Bacterial flagella may also play a similar aggregate-establishing role in other syntrophic hydrogen-exchanging co-cultures. In studies of butyrate oxidizing Syntrophomonas wolfei and Desulfovibrio alaskensis co-cultures, D. alaskensis required functional flagella to establish aggregates (Krumholz et al. 2015). Microscopic observations of the aggregates of Methanothermobacter thermautotrophicus and a propionate-oxidizing bacterium Pelotomaculum thermopropionicum revealed presence of flagellum-like filaments connecting the partnering cells and being responsible for the stability of the aggregates. Recombinantly produced flagellin subunits of P. thermopropionicum were specifically adhering only to the known syntrophic partners of this bacterium, M. thermautotrophicus and Methanosaeta thermophila (Shimoyama et al. 2009). Moreover, presence of P. thermopropionicum flagellin alone triggered higher expression of M. thermautotrophicus genes encoding methanogenesis enzymes, adenosine triphosphate synthase, and hydrogenases. This hints on the involvement of the yet-to-be-identified signal transduction system in the methanogens that recognizes presence of its syntrophic bacterial partner.

In parallel or following the initial cell–cell recognition through adhesins or cellular appendages (archaealla, flagella and pili), intercellular signaling systems are involved in the regulation of aggregate formation. Such signaling systems involve combined action of two-component signal transduction systems, sigma factors, and sRNA, and can be dependent on the cell densities of the co-aggregating partners (Condinho et al. 2023). The latter are commonly referred to as “quorum sensing” and are mediated by the signaling molecules such as N-acylhomoserine lactones (AHLs), autoinducers (AI-2), diffusible signal factors, and small–signaling peptides (Papenfort and Bassler 2016). These signaling molecules are synthesized inside the cells and are secreted extracellularly, where upon reaching a certain concentration threshold induce transcriptional changes in the signal receiving cells leading to the biofilm formation/maturation. Signaling cascade regulating biofilm formation has been extensively studied for (pure) bacterial cultures, especially in the context of pathogenic biofilms (Mukherjee and Bassler 2019; Wang et al. 2022). Depending on the level of microbial community complexity, different concentrations of varying signaling molecules can be dynamically controlling the biofilm formation. It remains to be revealed whether biofilm formation in archaea uses quorum sensing systems similar to bacterial. For now, only a few studies report presence of higher quantities of AHL-homologues in the biofilm-forming archaeal cultures (Methanosaeta, Halorubrum) (Zhang et al. 2012; Liao et al. 2016) or syntrophic bacteria-archaea co-aggregates (Doloman et al. 2024a). In mixed engineered systems, where granular sludge is formed, studies report positive correlation between the increased extracellular concentrations of AHLs and granulation (Ma et al. 2018; Zhang et al. 2020). However, the time-resolved biochemical relationship between the AHL producing and “sensing” microbial groups is yet to be identified.

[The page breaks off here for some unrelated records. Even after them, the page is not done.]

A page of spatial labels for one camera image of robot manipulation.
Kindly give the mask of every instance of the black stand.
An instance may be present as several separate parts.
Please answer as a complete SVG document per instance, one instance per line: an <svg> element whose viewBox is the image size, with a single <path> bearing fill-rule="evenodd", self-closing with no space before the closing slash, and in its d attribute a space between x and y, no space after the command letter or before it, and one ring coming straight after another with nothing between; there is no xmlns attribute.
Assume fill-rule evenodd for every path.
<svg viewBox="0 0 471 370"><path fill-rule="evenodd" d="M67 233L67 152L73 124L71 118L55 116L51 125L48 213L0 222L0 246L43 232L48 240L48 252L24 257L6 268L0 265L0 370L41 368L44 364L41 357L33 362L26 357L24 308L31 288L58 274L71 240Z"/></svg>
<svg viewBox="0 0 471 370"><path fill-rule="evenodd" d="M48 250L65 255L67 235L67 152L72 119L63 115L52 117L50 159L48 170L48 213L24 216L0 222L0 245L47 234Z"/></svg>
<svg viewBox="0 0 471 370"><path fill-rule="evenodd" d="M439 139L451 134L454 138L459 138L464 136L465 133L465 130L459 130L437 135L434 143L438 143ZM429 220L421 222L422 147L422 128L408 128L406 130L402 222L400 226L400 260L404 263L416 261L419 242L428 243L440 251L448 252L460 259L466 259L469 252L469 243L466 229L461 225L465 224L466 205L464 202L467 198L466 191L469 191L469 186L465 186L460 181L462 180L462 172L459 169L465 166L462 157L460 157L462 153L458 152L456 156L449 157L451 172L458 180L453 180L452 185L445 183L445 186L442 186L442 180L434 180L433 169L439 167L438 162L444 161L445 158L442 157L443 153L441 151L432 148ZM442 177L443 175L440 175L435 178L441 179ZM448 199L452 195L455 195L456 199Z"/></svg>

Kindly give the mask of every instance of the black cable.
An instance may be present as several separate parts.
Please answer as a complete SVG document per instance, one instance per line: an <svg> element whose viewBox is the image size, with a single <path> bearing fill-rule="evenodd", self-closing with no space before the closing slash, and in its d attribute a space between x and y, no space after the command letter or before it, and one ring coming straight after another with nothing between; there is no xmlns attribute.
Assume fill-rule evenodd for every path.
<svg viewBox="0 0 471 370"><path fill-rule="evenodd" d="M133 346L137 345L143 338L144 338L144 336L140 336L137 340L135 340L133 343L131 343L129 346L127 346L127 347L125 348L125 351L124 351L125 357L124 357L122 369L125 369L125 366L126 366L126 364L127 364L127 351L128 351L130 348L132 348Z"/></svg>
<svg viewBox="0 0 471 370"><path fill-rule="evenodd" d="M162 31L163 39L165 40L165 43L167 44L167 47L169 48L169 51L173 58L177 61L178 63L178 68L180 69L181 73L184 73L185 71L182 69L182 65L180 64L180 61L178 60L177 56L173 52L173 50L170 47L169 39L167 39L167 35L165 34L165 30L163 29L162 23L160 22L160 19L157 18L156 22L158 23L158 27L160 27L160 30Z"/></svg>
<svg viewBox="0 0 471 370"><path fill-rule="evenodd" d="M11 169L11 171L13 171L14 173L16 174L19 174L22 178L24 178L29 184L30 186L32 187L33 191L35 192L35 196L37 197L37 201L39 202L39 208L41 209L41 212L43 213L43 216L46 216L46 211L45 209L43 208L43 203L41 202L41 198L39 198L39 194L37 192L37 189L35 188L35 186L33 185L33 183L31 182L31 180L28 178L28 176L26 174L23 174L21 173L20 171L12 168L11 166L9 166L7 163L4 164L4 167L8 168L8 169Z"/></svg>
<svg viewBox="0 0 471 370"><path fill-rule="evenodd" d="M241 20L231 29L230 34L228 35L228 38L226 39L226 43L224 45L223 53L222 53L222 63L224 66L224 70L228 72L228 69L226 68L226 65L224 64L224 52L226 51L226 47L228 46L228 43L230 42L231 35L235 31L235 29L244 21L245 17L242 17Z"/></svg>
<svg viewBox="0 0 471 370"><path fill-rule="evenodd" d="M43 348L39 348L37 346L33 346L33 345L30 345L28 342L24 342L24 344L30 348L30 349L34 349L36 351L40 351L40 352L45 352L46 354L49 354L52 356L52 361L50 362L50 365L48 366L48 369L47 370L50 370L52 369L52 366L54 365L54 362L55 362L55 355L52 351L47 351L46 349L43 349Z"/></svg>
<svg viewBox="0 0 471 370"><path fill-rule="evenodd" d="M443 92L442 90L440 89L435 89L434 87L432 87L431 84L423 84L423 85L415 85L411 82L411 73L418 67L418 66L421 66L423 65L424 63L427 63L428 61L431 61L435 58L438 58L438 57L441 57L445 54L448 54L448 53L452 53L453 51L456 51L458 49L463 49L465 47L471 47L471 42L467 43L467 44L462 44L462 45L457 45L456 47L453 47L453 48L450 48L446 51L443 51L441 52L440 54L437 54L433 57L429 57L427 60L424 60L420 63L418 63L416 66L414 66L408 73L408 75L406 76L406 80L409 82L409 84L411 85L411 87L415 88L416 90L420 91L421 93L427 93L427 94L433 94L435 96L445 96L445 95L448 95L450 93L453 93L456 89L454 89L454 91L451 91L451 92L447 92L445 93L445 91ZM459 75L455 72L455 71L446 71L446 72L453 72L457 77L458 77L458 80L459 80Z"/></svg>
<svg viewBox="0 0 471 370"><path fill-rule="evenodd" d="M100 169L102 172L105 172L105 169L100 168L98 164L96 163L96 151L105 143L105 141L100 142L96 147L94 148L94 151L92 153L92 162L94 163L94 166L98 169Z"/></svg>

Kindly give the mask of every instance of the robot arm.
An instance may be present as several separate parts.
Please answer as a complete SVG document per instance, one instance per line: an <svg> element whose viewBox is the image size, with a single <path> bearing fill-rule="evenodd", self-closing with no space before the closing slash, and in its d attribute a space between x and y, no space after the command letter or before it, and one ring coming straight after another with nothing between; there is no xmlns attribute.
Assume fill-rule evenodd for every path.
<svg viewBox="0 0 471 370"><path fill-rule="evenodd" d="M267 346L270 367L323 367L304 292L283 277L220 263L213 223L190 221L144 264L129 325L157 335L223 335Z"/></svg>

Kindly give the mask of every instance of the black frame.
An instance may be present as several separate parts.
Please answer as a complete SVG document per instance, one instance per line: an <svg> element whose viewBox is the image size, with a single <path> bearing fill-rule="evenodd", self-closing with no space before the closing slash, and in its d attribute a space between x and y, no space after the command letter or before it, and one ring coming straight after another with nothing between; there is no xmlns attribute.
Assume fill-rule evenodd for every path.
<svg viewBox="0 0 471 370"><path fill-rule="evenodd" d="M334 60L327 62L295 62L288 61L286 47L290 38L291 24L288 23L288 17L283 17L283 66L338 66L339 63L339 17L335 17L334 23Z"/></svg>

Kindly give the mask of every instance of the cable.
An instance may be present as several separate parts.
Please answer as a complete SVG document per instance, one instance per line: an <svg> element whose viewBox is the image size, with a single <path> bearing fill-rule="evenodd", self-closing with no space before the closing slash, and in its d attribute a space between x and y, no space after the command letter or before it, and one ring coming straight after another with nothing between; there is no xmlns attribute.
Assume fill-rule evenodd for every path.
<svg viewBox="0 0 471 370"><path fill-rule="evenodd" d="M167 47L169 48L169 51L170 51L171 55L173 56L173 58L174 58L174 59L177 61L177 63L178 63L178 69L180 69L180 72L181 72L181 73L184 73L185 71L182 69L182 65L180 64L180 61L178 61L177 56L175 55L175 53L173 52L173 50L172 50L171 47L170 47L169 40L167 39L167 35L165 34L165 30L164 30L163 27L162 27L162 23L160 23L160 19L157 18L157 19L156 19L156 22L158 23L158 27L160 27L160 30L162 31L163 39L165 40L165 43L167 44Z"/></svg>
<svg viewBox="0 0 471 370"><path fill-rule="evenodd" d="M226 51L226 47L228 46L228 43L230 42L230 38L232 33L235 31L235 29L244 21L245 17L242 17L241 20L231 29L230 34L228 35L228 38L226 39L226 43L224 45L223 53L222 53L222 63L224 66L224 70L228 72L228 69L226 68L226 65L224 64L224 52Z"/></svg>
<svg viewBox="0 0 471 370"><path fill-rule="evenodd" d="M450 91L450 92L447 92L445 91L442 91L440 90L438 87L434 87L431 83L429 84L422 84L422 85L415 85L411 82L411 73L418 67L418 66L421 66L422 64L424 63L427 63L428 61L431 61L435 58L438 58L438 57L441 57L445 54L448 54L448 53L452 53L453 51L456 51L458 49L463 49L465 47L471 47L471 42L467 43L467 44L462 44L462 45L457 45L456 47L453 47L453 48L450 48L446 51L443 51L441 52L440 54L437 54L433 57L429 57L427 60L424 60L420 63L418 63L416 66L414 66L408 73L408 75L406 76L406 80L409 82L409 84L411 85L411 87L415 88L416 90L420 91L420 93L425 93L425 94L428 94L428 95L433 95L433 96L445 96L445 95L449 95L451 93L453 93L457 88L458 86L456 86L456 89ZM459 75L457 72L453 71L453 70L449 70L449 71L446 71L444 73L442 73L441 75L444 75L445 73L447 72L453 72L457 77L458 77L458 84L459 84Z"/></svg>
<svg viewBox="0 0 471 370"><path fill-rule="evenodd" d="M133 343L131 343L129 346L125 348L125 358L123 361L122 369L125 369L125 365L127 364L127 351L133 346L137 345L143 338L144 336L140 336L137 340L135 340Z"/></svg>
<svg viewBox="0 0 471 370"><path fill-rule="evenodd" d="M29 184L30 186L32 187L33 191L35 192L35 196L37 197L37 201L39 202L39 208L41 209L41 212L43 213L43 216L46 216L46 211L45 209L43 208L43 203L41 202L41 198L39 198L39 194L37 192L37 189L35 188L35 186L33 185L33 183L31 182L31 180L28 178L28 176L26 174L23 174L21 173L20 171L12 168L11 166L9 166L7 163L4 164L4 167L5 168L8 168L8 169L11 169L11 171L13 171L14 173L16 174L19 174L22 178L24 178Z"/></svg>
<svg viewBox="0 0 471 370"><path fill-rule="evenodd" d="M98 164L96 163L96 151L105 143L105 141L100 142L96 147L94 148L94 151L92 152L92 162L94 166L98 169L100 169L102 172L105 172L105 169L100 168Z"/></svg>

The role of biofilm matrix components in aggregate maturation step

After initial partner recognition and cell attachment, mixed bacteria-archaea aggregates continue multiplying within the newly formed biofilm matrix. The matrix itself is comprised of EPS (polysaccharides, (glycol)proteins (glyco)lipids), wired mesh of pili (often electrically conductive), and can embed extracellular DNA, extracellular membrane vesicles (MV), and remnants of S-layer proteins (Karygianni et al. 2020; Flemming et al. 2023; Li Wong et al. 2023). One might, however, argue that production of EPS, eDNA, MVs, and establishment of direct electron transfer (DIET) between the partnering co-aggregated cells is all occurring simultaneously during the initial partner recognition and cell–cell attachment. The reason that the argument is persistent in the field is due to the intrinsic plasticity of the intracellular signaling cascades regulating the cell functions. Moreover, secretion of eDNA and MVs (often containing proteins, nucleic acids, and water non-soluble signaling molecules, like AHLs) has been also reported to occur in dispersed non-aggregating cultures of both bacteria and archaea (Toyofuku et al. 2019; Rumbaugh and Sauer 2020; Mills et al. 2024). And while for now there is no information on the eDNA and MVs secretion in mixed culture bacteria-archaea aggregates, regulation of EPS production and presence of DIET has gotten an increased attention over the last 5 years.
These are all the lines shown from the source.